Objektif olup demokrat davranmak için önce bilgi birikimi gerekir, bilirsiniz.        

Toplumsal yaşamda işte böyle kimliklerin varlığı aranır hep...

Pusula gibidir böyle kişiler/kişilikler.

Peki, nasıl bir yol izlenecek böyle bir durumu yaratmak için?

Birinci koşul,  toplumsal bilgi birikimi gerekir... Ama yeter mi? Yetmez, bu bilgi birikimini sağduyu egemenliğine verip demokrat bir toplum oluşması gerekir.

Kişinin böyle bir dünya yaratması zor mu dersiniz?

Bir yerde zor, bir yerde kolay..

Zor, çünkü siz istediğiniz kadar, demokrat kişiliğinizle yaşamda yer almaya çalışınız, sizin muhatabınız olan kişilerle aynı frekansı oluşturmanız, buluşmanız zor bir eylem olarak önünüzü keser.

Bir orkestrada çoğu enstrümanların akortsuz oluşu karşısında sizin çok da akortlu sesiniz o ses kaosunda kaybolup gider.

Burada, "bildiğim bildik, çaldığım düdük" cehaletinin çoğunluğu/egemenliği sizin kişisel olarak karanlığa yakacağınız küçücük mumun ışığına bile izin vermez, tolerans göstermez.

"Sen zot, ben zot" kör anlayışının yarattığı ortamdır burada oluşan...

Böylesi toplumlarda demokrasi, bir aldatma oyunundan öteye geçmez/geçemez.     

Çünkü, ortada bilim, kültür, sanat adına gözüken bir eylem yoktur da ondan...

O zaman, demokrasiyi rayına oturtmak isteyen samimi siyasetçilerin başı dertten kurtulmaz, yaşam boyu verdikleri siyasal mücadelesinin olgunlaşmasını  -ne yazık ki- göremeden terk-i dünya ederler.

Demokrasi tarihimize böyle özverili, "pusula siyasetçi"lerin varlığı' hep umut oldu bu topluma...

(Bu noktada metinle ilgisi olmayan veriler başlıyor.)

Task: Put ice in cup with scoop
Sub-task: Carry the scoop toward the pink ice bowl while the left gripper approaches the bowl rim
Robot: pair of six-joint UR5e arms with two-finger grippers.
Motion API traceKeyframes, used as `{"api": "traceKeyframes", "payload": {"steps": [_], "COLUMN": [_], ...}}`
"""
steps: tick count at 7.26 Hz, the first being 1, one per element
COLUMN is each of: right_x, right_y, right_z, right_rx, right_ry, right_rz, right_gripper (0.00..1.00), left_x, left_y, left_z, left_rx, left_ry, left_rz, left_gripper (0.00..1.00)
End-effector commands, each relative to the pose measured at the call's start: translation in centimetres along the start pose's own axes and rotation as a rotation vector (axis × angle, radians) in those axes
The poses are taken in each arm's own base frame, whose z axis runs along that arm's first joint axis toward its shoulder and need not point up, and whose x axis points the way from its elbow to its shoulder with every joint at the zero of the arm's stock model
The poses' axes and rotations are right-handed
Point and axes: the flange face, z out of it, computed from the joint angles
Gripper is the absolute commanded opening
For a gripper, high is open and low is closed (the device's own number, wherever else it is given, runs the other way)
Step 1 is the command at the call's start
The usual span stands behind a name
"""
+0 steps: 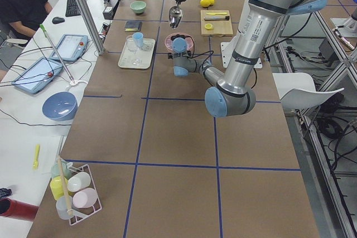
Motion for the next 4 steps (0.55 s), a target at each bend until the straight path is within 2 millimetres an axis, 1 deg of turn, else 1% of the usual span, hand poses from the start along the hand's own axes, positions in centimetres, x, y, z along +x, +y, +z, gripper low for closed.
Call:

"Tek Parti"  dönemini "demokrasi" ile taçlandırmak isteyen Atatürk'ün silah arkadaşı İsmet İnönü işte bu kimliğiyle önem taşır bizce...

Türkiye'de demokrasinin yerleşmesi/kökleşmesi için çaba gösteren Celal Bayar, Adnan Menderes ve Osman Bölükbaşı ilk dönemin toplumsal demokrasi heyecanını yaşayan liderler oldular.

Bülent Ecevit ve Süleyman Demirel siyasal anlaşmazlıklarına karşın ülke yönetiminde demokrasiyi sahiplenen kimliklerdi.

Daha yakın zamanların değerlendirmesini tarih elbette yazacak...

***

Bugün demokrasimiz yeni denemeler dönemini yaşıyor. İçteki demokrasi çekişmelerine dıştan yönelen olumsuzluklar elbette aşılacak. Ama bir koşulla: Demokrasiyi bilim, kültür ve sanatla besleyecek/destekleyecek anlayışın egemen olması gerekir bu konuda...

"İyi Parti"; kötünün iyisi değil, iyinin iyisi gibi bir kimlik iddiası/savıyla toplum önünde mesaj verirse;  girdiği siyaset arenasında başarıyı yakalar diye düşünüyorum.